[The data — start]
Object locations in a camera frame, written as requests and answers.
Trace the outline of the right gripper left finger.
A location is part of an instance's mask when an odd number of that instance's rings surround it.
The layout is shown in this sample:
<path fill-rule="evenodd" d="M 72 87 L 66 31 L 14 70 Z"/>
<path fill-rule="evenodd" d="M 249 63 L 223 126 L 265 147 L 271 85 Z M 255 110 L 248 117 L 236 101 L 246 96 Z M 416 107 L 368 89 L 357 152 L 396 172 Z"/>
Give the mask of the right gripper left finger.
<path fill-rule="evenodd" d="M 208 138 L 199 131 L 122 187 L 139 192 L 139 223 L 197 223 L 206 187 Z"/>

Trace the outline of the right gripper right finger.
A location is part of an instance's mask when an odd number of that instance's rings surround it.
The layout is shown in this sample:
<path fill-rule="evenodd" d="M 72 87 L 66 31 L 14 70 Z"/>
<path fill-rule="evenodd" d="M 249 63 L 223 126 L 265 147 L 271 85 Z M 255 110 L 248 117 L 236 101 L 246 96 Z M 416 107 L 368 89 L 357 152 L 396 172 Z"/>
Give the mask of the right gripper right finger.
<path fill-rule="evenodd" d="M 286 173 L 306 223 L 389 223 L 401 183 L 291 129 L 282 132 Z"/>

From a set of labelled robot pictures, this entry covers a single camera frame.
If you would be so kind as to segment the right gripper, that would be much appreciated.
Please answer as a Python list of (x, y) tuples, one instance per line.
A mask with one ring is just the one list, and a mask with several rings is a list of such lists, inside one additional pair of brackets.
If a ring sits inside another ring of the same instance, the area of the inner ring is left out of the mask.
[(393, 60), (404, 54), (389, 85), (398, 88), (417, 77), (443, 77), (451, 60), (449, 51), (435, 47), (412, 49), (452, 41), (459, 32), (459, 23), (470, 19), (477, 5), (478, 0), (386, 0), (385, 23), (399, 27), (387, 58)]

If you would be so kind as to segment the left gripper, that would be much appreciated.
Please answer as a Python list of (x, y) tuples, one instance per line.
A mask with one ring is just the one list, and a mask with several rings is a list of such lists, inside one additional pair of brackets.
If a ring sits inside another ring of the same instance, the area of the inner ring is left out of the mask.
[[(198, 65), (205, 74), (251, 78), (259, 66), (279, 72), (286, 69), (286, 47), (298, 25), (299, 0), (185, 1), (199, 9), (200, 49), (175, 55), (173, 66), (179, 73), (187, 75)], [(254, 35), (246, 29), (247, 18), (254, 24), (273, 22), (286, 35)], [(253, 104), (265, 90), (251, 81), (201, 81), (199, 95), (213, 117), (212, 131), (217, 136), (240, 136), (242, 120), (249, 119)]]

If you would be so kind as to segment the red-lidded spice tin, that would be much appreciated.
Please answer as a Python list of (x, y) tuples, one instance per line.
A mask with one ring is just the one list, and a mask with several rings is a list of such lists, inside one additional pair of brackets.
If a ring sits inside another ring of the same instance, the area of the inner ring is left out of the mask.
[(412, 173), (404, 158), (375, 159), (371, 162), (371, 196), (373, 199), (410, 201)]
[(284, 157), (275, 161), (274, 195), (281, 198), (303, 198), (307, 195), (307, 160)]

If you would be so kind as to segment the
[The data — finish]
[The data — start]
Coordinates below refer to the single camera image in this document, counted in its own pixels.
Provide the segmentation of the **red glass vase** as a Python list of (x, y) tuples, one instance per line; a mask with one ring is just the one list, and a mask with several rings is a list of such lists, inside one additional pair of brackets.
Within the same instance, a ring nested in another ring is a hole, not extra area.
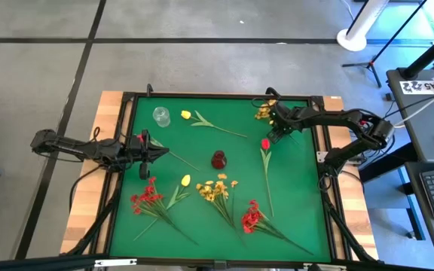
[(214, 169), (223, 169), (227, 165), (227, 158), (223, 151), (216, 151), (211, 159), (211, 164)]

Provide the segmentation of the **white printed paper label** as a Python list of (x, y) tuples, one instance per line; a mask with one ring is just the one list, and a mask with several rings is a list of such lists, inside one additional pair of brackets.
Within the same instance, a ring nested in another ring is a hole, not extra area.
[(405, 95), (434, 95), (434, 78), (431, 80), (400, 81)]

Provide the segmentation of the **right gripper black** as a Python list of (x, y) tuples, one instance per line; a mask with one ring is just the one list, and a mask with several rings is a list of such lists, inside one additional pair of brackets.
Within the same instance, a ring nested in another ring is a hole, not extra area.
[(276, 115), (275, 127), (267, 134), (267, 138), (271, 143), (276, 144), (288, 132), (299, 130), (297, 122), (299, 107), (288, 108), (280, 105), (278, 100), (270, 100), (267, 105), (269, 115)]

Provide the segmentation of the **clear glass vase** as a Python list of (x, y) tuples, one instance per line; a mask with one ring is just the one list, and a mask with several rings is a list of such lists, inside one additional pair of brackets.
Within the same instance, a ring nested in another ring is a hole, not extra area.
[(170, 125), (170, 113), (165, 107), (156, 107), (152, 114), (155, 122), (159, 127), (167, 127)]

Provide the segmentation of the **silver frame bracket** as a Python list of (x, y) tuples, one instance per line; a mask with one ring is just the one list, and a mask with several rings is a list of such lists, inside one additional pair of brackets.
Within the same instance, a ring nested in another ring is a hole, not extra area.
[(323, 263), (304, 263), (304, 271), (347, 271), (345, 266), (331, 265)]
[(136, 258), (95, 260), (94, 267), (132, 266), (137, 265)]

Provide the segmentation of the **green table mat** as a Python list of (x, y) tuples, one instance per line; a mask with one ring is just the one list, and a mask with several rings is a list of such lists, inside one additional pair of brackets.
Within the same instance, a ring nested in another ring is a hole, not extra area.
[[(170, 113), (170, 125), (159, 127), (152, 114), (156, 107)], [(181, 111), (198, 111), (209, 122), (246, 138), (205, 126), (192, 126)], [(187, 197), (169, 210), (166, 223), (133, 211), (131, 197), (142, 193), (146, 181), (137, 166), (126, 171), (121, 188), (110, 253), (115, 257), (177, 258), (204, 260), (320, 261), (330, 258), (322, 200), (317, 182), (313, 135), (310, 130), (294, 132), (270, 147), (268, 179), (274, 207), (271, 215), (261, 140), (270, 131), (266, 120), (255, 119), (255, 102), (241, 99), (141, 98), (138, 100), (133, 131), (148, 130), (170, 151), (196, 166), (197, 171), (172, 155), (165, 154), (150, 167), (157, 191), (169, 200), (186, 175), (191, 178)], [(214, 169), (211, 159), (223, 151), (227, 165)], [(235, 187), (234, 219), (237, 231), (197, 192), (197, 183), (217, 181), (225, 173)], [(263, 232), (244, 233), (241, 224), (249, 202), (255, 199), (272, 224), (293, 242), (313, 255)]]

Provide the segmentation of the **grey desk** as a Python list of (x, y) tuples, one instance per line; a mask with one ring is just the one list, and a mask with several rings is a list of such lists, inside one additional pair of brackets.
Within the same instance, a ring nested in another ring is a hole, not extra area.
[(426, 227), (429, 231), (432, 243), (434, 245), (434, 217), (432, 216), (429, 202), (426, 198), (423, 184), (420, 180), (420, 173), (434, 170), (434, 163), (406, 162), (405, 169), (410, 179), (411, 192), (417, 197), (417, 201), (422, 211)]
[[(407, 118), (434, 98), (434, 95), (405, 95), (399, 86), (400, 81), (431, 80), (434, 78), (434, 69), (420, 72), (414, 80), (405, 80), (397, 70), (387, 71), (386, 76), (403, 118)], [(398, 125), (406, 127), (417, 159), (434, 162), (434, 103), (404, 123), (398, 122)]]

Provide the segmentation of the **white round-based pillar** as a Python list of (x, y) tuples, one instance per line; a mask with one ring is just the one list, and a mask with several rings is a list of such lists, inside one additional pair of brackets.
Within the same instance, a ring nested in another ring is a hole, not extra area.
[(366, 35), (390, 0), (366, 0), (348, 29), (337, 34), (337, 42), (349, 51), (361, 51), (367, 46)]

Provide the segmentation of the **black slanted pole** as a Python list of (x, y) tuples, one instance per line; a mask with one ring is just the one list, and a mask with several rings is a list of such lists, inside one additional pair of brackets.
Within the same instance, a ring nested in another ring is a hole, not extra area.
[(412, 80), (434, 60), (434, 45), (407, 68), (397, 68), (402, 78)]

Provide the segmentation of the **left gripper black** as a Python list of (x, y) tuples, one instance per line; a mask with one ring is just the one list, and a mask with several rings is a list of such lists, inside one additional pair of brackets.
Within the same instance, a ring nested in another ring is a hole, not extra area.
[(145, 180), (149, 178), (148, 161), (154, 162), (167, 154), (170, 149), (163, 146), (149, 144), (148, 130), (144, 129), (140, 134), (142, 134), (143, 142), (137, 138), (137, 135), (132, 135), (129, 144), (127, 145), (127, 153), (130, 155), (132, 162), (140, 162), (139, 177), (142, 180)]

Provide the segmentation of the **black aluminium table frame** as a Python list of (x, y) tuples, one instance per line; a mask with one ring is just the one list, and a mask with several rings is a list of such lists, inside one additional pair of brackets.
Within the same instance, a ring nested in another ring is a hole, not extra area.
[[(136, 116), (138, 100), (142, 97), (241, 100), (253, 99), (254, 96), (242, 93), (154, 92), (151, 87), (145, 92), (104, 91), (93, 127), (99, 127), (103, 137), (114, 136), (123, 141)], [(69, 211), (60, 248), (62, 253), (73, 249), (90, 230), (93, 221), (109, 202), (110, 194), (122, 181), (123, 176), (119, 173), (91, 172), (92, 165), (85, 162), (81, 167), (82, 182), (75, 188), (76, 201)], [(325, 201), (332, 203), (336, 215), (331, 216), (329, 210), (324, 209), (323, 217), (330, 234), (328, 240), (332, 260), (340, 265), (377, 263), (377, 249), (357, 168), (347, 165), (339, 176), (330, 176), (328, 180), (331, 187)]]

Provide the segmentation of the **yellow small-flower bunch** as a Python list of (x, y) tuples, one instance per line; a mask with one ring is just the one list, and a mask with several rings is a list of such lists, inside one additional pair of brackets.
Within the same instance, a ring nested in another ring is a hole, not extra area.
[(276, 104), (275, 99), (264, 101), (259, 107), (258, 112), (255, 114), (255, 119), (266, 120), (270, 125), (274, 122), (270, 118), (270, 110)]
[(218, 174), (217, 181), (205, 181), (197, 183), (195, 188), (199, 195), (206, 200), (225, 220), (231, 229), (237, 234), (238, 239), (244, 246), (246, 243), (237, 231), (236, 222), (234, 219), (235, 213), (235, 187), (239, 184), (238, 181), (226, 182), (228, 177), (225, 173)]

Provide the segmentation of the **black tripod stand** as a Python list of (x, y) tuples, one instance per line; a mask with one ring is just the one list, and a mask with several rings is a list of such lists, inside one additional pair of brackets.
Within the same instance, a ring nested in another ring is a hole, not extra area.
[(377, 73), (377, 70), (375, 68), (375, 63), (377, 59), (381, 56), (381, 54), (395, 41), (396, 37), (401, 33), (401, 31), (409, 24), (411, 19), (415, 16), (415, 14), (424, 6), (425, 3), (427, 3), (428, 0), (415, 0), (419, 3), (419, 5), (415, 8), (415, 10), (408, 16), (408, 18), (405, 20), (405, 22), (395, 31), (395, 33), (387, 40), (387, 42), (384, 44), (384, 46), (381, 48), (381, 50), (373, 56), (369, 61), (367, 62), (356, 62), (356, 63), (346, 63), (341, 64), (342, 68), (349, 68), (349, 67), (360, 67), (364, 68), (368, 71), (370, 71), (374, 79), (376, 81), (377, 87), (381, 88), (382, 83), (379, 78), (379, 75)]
[The data — finish]
[The data — start]
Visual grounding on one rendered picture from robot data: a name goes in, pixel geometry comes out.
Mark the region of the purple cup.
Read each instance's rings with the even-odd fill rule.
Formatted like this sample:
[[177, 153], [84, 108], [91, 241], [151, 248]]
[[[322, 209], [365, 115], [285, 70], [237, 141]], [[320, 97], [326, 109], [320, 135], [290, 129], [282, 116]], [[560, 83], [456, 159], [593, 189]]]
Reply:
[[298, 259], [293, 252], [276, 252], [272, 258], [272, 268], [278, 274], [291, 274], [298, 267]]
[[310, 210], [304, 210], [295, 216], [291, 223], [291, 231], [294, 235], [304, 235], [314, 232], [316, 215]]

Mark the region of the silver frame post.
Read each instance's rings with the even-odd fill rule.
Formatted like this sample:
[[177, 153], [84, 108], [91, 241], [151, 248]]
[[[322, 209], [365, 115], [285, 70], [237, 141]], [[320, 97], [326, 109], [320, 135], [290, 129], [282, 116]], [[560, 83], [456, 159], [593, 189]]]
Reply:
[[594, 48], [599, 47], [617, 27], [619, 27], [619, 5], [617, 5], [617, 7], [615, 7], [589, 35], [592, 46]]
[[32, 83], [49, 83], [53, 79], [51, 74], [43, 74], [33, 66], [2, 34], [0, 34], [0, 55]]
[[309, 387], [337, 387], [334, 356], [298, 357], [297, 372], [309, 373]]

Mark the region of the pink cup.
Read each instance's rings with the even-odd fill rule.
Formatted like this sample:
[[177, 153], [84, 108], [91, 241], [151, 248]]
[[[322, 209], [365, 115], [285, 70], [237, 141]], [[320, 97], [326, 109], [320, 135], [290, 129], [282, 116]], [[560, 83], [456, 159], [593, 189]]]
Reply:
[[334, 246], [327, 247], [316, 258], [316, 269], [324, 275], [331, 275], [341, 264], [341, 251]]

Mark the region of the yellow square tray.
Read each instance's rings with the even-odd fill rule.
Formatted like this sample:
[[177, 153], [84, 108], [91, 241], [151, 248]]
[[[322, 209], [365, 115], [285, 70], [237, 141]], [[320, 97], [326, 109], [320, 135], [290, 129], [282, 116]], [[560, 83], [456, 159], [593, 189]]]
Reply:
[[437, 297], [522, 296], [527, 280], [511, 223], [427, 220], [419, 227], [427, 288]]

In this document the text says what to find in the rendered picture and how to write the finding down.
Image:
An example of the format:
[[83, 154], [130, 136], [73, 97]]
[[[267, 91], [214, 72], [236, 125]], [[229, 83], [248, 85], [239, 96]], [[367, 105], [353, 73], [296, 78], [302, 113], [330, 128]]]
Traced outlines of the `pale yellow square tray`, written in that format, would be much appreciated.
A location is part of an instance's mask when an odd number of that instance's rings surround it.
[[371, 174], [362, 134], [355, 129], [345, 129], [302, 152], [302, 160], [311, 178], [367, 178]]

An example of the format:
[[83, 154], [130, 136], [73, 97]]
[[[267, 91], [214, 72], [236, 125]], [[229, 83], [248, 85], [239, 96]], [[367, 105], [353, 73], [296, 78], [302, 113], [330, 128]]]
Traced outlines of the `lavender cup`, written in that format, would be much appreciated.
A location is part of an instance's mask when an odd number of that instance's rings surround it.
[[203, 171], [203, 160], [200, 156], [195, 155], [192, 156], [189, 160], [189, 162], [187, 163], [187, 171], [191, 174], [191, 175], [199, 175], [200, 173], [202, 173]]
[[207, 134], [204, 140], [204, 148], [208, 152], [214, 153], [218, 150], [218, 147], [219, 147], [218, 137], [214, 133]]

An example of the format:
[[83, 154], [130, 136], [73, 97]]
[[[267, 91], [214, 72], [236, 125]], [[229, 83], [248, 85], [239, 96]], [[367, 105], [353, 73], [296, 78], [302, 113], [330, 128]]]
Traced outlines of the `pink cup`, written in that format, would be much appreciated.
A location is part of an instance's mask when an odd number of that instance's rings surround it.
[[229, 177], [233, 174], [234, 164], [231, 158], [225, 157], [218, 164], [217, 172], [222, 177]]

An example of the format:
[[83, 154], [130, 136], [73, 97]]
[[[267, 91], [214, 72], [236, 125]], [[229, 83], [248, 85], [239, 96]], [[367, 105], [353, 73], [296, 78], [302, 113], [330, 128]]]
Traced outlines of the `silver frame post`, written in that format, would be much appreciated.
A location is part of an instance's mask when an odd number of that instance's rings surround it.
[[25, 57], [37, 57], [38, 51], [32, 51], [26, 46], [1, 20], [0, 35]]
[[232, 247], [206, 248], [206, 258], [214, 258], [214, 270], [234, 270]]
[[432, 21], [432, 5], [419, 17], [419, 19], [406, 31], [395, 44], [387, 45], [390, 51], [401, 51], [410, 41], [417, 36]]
[The data — finish]
## What is needed
Start with the line above that contains "Provide the segmentation of the **clear" and stop after the line that contains "Provide the segmentation of the **green". Output those lines exactly, and only those.

## Exercise response
Provide the segmentation of the **clear glass vase** as a Python list of (x, y) tuples, one instance per line; a mask with one ring is just the one list, and a mask with several rings is a list of such lists, inside one additional pair of brackets.
Within the same instance, a ring nested in another ring is a hole, not extra area.
[(170, 125), (170, 113), (165, 107), (156, 107), (152, 114), (155, 122), (159, 127), (167, 127)]

Provide the segmentation of the **silver frame bracket** as a Python list of (x, y) tuples, one instance per line; a mask with one ring is just the one list, and a mask with several rings is a list of such lists, inside one additional pair of brackets.
Within the same instance, a ring nested in another ring is a hole, not extra area.
[(323, 263), (304, 263), (304, 271), (347, 271), (345, 266), (331, 265)]
[(136, 258), (95, 260), (94, 267), (132, 266), (137, 265)]

Provide the segmentation of the **green table mat** as a Python list of (x, y) tuples, one instance per line; a mask with one ring is just the one list, and a mask with several rings is a list of such lists, inside one additional pair of brackets.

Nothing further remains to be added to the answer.